WHAT IS BEING ASKED:
Reproduce only the lines of the material below that start at the line containing "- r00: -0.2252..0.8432" and stop at the line containing "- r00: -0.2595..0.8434". Keep both end lines.

+++++

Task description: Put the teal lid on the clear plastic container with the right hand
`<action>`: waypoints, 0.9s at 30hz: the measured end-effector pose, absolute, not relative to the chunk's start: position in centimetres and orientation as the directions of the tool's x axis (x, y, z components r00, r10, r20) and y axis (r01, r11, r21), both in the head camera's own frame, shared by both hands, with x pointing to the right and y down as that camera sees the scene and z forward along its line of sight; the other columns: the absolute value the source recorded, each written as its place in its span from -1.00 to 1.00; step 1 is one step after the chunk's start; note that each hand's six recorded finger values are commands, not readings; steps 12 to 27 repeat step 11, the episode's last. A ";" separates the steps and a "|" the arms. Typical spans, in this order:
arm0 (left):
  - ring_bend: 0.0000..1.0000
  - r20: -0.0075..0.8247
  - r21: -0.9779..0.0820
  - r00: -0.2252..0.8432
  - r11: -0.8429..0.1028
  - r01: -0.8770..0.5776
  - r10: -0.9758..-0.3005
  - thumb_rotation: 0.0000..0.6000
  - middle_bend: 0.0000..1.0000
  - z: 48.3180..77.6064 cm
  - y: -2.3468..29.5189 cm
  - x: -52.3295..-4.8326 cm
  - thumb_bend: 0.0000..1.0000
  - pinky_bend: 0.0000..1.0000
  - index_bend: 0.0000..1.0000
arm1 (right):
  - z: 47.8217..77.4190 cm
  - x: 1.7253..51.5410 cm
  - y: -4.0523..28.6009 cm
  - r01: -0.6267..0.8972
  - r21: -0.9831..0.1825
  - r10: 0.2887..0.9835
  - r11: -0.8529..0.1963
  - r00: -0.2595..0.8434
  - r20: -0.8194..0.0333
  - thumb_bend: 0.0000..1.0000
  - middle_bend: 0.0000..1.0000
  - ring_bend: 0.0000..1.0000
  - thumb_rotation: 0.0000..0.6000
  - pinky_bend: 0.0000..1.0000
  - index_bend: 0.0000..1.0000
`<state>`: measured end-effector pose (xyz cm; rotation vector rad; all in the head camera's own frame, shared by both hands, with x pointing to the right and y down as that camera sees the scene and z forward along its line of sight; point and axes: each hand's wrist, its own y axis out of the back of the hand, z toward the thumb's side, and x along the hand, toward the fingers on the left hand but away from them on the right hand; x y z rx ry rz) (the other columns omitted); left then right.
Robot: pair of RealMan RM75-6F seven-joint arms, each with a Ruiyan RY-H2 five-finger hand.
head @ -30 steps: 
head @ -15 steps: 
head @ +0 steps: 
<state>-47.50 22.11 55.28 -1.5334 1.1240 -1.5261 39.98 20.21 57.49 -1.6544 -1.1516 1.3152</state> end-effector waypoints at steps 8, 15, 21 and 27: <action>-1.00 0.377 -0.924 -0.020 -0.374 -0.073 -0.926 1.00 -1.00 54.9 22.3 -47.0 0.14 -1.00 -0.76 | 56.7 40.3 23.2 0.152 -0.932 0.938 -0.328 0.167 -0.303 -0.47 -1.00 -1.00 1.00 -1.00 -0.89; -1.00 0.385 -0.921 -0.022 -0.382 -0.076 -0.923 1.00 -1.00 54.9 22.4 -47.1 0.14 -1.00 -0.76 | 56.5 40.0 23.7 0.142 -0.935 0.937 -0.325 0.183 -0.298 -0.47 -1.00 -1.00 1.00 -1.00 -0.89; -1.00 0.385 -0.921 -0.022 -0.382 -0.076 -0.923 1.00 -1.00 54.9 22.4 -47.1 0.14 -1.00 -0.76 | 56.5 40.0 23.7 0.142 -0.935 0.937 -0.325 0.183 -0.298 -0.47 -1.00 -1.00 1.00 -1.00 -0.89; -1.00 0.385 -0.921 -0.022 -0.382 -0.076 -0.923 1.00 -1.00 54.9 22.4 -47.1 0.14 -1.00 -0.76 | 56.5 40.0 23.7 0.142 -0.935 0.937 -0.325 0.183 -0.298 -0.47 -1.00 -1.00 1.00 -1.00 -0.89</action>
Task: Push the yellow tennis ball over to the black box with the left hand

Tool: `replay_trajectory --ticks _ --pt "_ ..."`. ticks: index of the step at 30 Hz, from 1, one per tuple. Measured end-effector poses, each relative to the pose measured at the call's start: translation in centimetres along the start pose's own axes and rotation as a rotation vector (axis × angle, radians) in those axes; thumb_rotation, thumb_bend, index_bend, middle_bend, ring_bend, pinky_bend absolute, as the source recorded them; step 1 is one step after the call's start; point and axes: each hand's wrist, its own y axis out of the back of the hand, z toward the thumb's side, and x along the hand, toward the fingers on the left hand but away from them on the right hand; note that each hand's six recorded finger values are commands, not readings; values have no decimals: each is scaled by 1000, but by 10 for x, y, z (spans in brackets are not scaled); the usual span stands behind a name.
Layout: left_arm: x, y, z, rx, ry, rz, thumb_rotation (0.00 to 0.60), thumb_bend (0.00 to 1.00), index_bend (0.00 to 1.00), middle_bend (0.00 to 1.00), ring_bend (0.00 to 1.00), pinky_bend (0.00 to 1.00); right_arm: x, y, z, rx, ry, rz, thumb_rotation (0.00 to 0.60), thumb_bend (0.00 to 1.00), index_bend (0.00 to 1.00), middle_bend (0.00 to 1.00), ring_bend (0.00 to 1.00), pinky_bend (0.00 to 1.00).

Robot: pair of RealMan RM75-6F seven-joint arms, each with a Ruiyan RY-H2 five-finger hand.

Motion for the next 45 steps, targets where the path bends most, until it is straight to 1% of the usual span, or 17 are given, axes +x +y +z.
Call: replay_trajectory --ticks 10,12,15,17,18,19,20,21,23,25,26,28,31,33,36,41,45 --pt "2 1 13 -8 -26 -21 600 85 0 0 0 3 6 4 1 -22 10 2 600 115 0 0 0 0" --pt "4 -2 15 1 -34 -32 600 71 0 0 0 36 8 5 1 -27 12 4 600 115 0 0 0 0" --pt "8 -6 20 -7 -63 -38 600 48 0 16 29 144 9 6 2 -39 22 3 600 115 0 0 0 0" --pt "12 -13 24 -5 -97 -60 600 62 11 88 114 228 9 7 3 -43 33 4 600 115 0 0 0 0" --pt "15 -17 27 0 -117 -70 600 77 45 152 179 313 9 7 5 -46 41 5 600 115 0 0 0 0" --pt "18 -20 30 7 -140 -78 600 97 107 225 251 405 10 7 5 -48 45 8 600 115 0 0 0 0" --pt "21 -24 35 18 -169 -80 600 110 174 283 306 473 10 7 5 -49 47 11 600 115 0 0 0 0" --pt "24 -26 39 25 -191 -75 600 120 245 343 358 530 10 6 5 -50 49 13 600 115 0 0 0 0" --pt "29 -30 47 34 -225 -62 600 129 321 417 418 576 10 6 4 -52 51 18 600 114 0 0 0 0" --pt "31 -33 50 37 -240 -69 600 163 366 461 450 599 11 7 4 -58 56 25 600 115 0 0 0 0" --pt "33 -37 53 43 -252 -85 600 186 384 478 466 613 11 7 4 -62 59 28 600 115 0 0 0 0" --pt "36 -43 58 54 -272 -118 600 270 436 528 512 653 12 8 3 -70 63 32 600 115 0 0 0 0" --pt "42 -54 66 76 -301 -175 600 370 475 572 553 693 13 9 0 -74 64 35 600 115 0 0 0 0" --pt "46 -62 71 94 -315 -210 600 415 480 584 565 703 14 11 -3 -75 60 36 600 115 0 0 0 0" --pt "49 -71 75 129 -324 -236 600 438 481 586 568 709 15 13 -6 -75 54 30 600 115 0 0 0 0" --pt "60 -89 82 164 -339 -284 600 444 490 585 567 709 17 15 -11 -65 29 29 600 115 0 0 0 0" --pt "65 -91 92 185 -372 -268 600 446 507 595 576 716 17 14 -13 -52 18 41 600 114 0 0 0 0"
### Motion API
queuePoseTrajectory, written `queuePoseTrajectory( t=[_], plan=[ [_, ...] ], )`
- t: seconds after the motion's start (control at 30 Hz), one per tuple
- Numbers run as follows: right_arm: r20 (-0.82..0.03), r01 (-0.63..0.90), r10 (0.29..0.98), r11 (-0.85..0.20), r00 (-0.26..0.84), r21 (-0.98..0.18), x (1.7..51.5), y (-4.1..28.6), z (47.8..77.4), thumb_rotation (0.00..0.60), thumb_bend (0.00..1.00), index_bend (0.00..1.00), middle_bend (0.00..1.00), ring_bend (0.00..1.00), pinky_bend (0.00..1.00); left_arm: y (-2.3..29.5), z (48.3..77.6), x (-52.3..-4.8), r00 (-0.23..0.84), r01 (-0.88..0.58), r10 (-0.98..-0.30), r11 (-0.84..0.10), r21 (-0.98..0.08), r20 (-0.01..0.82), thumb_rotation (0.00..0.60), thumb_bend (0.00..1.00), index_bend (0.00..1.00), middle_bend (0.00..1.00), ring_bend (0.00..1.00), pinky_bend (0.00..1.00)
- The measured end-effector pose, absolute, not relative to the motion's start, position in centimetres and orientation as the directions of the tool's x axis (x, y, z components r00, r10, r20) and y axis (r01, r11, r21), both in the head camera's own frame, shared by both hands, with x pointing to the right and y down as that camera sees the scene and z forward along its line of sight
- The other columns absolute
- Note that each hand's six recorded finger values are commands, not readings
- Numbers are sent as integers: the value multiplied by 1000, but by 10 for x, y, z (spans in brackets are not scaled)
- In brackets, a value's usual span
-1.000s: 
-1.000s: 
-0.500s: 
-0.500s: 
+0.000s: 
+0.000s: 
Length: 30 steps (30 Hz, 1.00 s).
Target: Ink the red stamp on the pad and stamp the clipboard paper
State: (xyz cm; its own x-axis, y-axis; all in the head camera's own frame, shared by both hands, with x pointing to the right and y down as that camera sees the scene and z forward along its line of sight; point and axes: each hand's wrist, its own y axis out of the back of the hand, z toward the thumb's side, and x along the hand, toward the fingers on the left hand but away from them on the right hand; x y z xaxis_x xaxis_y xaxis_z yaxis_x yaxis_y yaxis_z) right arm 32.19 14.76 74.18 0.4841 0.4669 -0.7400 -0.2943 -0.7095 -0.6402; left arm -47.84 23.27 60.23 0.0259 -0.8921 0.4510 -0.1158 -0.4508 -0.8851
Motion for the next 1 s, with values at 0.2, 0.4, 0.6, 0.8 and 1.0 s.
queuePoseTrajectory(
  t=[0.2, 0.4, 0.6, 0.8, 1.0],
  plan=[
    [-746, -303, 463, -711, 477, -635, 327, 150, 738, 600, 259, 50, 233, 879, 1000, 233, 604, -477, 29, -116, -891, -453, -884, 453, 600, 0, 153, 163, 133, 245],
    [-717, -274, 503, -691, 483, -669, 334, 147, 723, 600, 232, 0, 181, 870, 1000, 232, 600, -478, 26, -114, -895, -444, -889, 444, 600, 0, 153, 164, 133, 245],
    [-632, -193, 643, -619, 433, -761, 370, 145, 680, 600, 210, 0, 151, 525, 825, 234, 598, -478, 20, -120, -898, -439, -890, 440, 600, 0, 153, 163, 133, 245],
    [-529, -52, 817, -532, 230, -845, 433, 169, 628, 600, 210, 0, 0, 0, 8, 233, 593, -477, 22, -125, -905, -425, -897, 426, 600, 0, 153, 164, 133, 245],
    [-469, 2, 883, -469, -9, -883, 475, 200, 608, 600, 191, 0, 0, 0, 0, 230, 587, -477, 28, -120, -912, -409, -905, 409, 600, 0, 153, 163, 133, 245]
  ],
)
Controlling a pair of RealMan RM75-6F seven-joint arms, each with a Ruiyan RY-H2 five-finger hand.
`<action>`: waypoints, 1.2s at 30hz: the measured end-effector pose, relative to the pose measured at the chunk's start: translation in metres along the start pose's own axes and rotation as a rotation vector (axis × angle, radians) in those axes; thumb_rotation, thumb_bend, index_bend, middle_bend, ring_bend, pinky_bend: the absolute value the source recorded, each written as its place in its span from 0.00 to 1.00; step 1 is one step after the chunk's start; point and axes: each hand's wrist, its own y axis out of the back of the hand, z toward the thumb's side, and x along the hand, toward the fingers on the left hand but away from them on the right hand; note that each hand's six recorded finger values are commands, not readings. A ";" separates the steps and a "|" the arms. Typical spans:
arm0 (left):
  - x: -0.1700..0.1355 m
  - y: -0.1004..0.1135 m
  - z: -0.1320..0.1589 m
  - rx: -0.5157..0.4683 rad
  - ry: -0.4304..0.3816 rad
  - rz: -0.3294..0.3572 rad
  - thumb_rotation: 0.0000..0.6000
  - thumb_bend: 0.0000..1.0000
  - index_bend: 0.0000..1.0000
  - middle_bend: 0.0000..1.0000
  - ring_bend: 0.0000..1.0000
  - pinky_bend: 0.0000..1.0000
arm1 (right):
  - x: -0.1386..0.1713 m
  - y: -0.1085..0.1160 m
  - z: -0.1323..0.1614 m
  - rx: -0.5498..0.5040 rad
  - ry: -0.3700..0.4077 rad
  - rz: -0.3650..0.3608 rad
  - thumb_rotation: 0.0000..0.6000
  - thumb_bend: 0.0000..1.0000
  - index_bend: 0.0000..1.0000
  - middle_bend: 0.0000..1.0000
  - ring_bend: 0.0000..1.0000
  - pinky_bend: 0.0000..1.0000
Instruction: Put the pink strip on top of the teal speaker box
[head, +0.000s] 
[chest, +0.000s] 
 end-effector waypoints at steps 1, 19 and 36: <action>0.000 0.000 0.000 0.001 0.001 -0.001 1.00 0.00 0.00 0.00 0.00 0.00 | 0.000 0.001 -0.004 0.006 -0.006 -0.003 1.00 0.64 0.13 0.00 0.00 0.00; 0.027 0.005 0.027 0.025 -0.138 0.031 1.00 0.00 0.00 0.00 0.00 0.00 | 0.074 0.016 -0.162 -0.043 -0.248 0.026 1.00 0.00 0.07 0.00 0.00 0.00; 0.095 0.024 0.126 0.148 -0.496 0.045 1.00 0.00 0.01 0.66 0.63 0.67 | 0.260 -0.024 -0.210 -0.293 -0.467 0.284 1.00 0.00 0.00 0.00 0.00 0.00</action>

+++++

RESULT:
  - r00: -0.2252..0.8432
  - r11: -0.8429..0.1028
  - r01: -0.8770..0.5776
  - r10: -0.9758..-0.3005
  - thumb_rotation: 0.0000..0.6000
  - middle_bend: 0.0000..1.0000
  - z: 48.3180..77.6064 cm
  - y: -2.3468..29.5189 cm
  - x: -52.3295..-4.8326 cm
  - thumb_bend: 0.0000..1.0000
  - pinky_bend: 0.0000..1.0000
  - index_bend: 0.0000..1.0000
arm1 (right):
  - z: 47.8217..77.4190 cm
  - x: 1.7253..51.5410 cm
  - y: -4.0523..28.6009 cm
  - r01: -0.6267..0.8972
  - r21: -0.9831..0.1825
  - r10: 0.2887..0.9835
  - r11: -0.8529..0.1963
  - r00: -0.2595..0.8434

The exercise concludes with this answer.